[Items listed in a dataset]
==============================
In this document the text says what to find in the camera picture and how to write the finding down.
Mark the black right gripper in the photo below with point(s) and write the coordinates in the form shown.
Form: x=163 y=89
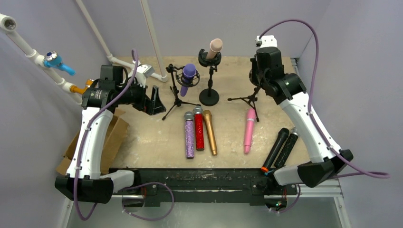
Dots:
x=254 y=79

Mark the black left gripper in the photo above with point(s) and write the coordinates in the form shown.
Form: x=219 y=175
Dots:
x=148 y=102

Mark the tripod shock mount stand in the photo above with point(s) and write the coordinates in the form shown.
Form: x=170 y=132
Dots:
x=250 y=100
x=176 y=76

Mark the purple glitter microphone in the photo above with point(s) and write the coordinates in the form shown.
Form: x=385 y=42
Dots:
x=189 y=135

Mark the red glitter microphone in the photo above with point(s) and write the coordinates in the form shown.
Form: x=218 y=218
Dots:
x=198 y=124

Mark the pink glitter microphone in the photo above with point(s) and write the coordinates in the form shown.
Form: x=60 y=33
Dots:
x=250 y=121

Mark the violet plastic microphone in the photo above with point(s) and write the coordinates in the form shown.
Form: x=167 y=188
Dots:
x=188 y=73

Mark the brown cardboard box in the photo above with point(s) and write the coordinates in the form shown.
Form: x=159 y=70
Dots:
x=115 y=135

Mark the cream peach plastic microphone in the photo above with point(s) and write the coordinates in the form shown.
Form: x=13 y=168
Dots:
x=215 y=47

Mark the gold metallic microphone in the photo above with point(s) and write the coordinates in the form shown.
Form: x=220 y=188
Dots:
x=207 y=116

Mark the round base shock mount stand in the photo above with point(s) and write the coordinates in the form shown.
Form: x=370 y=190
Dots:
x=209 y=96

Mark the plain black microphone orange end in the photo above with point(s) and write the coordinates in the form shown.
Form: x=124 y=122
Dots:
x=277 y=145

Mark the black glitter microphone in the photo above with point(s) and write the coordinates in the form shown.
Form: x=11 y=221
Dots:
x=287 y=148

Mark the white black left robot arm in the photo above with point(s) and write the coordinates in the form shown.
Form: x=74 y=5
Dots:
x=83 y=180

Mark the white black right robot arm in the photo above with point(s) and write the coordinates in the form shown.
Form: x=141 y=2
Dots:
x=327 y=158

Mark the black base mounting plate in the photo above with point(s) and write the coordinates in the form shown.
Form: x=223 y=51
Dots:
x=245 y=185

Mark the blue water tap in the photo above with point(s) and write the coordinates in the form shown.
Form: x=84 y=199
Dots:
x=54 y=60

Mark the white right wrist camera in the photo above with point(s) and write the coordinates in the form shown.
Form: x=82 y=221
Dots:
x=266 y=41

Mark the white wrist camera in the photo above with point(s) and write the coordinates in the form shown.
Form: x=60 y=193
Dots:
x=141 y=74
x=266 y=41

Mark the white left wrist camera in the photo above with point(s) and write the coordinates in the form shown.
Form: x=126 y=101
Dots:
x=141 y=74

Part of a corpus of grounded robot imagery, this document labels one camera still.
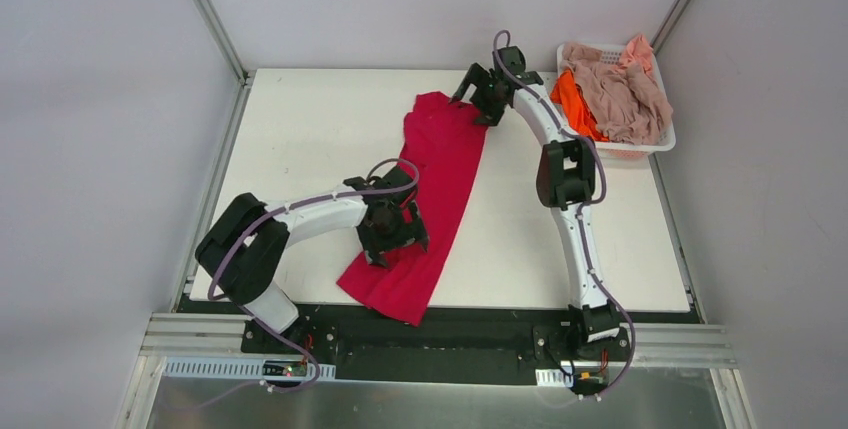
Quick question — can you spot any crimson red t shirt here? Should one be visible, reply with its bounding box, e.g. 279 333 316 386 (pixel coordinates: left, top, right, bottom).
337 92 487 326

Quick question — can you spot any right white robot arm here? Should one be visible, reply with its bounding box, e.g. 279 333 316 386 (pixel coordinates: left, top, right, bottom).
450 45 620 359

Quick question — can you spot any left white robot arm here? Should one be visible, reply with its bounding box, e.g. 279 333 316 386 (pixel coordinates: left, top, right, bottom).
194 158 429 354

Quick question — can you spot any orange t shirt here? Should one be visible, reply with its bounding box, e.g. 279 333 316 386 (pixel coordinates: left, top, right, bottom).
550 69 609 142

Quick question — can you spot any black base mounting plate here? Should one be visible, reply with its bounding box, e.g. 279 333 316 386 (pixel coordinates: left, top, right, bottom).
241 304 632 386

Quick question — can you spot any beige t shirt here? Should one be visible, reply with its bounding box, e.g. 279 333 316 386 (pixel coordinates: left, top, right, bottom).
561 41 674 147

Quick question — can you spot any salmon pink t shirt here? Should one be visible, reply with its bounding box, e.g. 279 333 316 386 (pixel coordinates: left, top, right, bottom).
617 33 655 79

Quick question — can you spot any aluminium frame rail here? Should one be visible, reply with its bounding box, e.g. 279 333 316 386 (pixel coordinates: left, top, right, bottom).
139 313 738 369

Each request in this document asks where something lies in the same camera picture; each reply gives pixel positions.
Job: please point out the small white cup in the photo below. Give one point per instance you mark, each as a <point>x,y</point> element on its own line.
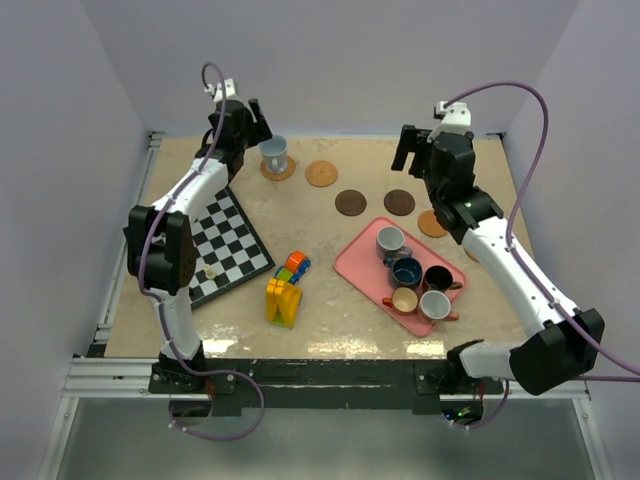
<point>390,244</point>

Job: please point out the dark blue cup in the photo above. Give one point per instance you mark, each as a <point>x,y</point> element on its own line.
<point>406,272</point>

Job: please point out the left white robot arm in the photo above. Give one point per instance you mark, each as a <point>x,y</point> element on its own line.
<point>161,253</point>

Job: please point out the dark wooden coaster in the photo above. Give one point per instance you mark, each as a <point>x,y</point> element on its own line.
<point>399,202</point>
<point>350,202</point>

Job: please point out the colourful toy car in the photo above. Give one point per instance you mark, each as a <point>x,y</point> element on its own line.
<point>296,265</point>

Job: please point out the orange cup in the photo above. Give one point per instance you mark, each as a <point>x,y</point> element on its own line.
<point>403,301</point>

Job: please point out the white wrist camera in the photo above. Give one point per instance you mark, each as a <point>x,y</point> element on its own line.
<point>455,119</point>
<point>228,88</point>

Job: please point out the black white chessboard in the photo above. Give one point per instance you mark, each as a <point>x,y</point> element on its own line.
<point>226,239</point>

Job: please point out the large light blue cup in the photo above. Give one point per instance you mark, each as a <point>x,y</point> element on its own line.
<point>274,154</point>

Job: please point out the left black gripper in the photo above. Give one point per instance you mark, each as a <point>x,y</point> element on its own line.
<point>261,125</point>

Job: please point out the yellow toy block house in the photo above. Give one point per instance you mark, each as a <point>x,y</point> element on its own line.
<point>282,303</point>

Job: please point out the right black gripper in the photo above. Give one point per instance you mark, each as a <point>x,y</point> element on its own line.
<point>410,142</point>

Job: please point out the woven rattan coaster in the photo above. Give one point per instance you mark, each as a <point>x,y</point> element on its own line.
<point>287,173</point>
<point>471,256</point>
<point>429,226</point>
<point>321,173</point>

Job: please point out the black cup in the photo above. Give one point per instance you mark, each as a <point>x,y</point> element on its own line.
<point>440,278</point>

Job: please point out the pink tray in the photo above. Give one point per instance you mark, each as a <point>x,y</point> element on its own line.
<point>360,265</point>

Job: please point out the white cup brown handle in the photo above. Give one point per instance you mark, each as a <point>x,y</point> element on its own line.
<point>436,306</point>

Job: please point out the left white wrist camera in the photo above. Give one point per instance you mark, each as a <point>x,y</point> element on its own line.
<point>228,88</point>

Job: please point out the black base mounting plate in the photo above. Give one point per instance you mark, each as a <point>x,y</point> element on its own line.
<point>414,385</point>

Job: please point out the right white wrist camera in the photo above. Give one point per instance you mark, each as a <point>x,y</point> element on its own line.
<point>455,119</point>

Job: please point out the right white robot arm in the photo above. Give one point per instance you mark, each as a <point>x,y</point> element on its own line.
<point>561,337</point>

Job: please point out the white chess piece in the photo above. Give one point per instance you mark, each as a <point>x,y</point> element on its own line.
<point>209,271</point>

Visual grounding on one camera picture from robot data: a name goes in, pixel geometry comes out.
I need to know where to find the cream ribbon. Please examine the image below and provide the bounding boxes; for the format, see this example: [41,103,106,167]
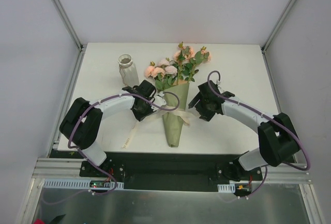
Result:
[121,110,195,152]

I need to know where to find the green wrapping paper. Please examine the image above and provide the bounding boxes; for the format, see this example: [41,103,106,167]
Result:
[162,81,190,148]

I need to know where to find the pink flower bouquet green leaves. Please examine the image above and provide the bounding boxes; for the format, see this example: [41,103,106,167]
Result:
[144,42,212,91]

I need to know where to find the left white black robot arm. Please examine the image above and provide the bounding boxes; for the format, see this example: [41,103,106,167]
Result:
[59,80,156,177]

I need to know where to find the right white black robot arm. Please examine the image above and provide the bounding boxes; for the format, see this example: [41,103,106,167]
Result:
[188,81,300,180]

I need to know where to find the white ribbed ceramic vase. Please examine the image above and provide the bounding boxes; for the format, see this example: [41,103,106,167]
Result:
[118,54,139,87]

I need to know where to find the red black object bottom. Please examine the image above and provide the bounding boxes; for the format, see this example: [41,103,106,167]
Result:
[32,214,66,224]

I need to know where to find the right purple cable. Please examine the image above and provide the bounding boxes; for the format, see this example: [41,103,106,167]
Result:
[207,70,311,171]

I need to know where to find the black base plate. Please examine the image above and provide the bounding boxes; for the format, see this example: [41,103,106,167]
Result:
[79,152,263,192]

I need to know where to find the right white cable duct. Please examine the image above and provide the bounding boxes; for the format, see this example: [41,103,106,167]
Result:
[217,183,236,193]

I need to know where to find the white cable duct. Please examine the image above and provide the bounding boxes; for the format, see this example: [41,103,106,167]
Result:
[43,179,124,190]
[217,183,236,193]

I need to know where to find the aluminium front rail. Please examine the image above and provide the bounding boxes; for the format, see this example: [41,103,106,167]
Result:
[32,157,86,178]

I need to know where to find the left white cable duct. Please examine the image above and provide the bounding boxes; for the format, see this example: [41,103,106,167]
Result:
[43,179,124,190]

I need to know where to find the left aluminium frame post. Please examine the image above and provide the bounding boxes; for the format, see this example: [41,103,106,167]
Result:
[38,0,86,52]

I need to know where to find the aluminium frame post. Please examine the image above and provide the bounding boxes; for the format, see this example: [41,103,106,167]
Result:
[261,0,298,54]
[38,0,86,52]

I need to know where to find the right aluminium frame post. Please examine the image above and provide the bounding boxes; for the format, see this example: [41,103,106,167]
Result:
==============================
▶ **What you are asked to do**: Please go line by line through the records above, copying each one that holds the string "shock".

▶ **Task response**:
Mark the tripod shock mount stand in the photo above with point(s) and write the coordinates in the form shown.
Mark the round base shock mount stand in the photo above with point(s) and write the coordinates in the form shown.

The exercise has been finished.